**Task to carry out**
Copy exactly the stretch of data below from the line with "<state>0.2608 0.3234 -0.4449" through the line with "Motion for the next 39", including both of those lines.

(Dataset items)

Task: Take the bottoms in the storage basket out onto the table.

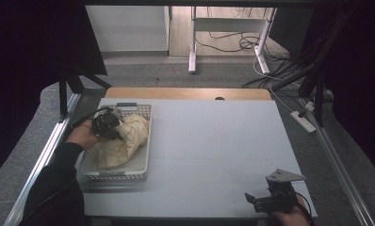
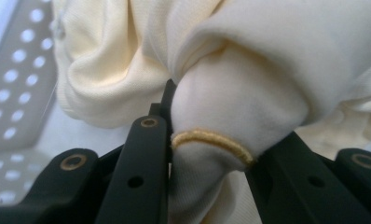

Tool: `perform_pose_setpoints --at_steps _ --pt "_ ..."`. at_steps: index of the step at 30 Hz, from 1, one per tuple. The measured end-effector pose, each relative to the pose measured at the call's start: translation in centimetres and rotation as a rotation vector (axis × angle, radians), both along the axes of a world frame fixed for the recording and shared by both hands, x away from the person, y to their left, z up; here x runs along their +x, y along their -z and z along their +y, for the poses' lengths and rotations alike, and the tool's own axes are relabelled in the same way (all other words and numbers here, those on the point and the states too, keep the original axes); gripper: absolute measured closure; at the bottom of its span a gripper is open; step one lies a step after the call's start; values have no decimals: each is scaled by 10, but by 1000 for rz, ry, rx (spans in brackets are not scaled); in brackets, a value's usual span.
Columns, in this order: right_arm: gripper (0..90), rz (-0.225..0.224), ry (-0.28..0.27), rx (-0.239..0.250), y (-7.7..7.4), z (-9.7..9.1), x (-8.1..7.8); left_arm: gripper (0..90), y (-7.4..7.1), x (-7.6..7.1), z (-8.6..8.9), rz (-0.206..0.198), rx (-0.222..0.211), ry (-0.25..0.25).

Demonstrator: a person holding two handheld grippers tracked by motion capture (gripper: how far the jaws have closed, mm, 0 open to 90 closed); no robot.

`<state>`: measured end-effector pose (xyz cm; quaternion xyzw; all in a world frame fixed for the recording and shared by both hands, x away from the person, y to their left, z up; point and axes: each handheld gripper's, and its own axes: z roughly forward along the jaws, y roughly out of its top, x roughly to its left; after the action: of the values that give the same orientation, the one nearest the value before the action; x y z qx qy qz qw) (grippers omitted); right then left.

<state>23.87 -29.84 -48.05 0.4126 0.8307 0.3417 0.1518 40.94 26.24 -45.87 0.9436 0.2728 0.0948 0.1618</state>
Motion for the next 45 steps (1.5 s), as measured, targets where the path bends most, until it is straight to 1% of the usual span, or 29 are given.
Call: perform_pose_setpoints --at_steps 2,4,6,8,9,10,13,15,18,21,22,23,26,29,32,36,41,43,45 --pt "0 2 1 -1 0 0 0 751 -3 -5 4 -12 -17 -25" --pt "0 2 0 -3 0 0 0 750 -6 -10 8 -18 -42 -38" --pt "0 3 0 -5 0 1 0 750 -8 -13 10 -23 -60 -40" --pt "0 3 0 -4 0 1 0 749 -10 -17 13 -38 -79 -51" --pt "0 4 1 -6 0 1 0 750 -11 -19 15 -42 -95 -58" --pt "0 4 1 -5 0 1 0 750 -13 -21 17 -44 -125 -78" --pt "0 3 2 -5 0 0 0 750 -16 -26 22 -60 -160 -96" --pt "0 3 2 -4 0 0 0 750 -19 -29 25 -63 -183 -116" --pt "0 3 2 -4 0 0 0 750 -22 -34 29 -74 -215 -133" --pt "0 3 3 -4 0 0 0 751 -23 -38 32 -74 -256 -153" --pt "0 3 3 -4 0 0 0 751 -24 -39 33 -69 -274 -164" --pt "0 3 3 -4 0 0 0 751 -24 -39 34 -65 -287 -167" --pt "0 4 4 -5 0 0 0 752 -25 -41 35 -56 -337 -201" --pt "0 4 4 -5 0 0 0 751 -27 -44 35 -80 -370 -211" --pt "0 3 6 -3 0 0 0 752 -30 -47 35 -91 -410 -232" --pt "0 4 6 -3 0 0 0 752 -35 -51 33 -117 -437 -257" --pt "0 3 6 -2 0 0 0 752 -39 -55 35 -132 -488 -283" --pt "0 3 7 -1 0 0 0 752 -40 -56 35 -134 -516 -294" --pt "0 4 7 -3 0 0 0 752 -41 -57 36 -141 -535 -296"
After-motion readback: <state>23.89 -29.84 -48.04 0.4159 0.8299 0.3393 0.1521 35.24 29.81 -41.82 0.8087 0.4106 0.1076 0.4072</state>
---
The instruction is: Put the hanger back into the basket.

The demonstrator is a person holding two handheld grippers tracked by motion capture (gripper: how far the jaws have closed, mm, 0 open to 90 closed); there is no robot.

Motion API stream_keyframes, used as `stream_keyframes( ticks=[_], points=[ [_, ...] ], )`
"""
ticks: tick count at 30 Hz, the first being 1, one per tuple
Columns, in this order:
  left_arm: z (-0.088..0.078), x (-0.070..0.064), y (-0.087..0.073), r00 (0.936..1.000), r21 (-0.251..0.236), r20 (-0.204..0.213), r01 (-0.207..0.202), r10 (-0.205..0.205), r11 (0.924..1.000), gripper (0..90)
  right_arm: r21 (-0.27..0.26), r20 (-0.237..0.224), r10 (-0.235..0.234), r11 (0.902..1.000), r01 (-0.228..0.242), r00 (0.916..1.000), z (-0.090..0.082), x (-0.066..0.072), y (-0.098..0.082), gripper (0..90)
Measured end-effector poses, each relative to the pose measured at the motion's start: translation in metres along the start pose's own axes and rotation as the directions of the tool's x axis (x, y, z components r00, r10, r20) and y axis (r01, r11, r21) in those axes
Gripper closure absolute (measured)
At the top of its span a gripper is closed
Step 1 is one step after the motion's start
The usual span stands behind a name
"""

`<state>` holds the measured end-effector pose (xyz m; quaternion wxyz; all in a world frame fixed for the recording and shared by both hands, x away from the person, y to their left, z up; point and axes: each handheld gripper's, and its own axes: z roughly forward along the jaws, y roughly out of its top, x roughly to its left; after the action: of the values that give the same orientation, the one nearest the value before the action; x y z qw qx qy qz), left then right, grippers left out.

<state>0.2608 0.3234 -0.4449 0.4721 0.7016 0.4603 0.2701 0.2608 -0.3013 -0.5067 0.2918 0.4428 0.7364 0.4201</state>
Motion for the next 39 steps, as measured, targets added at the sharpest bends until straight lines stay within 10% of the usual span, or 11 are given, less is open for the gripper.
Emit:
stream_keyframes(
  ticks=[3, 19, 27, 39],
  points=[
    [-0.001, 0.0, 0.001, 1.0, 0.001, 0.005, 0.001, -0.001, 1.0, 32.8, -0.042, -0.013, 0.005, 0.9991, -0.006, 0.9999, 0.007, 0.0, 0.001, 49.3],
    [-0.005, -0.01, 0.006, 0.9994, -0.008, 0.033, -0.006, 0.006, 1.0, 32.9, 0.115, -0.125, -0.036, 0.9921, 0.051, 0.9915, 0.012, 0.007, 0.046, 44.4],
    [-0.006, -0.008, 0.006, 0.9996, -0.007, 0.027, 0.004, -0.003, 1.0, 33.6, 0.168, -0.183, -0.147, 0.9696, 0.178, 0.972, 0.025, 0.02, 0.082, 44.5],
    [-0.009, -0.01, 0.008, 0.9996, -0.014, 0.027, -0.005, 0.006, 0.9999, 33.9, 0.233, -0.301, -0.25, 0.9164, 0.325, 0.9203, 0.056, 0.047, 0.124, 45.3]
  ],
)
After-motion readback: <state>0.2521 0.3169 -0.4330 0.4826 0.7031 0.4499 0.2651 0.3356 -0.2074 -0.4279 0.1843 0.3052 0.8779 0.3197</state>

**Completed exercise**
<state>0.2608 0.3234 -0.4449 0.4721 0.7016 0.4603 0.2701 0.2608 -0.3013 -0.5067 0.2918 0.4428 0.7364 0.4201</state>
Motion for the next 39 steps, as measured, targets added at the sharpest bends until straight lines stay within 10% of the usual span, or 11 are given, less is open for the gripper.

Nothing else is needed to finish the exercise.